(Data segment)
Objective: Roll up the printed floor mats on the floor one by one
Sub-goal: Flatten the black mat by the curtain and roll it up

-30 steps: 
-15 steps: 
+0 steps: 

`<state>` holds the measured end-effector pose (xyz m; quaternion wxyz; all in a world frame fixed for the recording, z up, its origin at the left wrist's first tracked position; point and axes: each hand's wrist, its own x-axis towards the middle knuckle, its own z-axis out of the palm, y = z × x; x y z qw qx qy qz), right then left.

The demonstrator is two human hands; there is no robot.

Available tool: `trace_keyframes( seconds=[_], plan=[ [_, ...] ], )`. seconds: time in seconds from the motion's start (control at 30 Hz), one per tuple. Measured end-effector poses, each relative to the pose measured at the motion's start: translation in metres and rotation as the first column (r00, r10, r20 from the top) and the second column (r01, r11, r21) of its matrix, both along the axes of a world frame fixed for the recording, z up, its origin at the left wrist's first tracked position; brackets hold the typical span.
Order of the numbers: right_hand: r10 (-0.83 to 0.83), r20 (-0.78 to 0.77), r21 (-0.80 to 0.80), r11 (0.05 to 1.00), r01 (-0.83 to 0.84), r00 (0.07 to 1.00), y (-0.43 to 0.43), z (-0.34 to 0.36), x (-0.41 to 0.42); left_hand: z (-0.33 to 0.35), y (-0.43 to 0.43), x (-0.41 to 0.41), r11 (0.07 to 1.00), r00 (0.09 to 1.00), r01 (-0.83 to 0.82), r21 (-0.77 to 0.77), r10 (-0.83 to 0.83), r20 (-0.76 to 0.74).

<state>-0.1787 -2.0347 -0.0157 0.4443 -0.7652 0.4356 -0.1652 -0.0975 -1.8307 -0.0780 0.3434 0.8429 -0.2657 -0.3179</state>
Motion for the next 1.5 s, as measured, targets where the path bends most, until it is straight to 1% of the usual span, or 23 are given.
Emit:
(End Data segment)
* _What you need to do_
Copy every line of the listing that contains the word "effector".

* _Response to the exercise_
`<state>` holds the measured end-effector pose (xyz m; quaternion wxyz; all in a world frame fixed for the recording, z up, its origin at the left wrist's first tracked position; point and axes: each hand's wrist, its own x-axis towards the middle knuckle, its own z-axis out of the palm, y = z × x; x y z qw qx qy qz), right then left.
Available tool: `trace_keyframes( seconds=[_], plan=[ [_, ...] ], )`. seconds: time in seconds from the motion's start (control at 30 Hz), one per tuple. Measured end-effector poses, each relative to the pose measured at the motion's start: translation in metres and rotation as the first column (r00, r10, r20 from the top) and the second column (r01, r11, r21) of its matrix, both along the axes of a world frame fixed for the recording, z up, its origin at the left wrist's first tracked position; brackets hold the typical span.

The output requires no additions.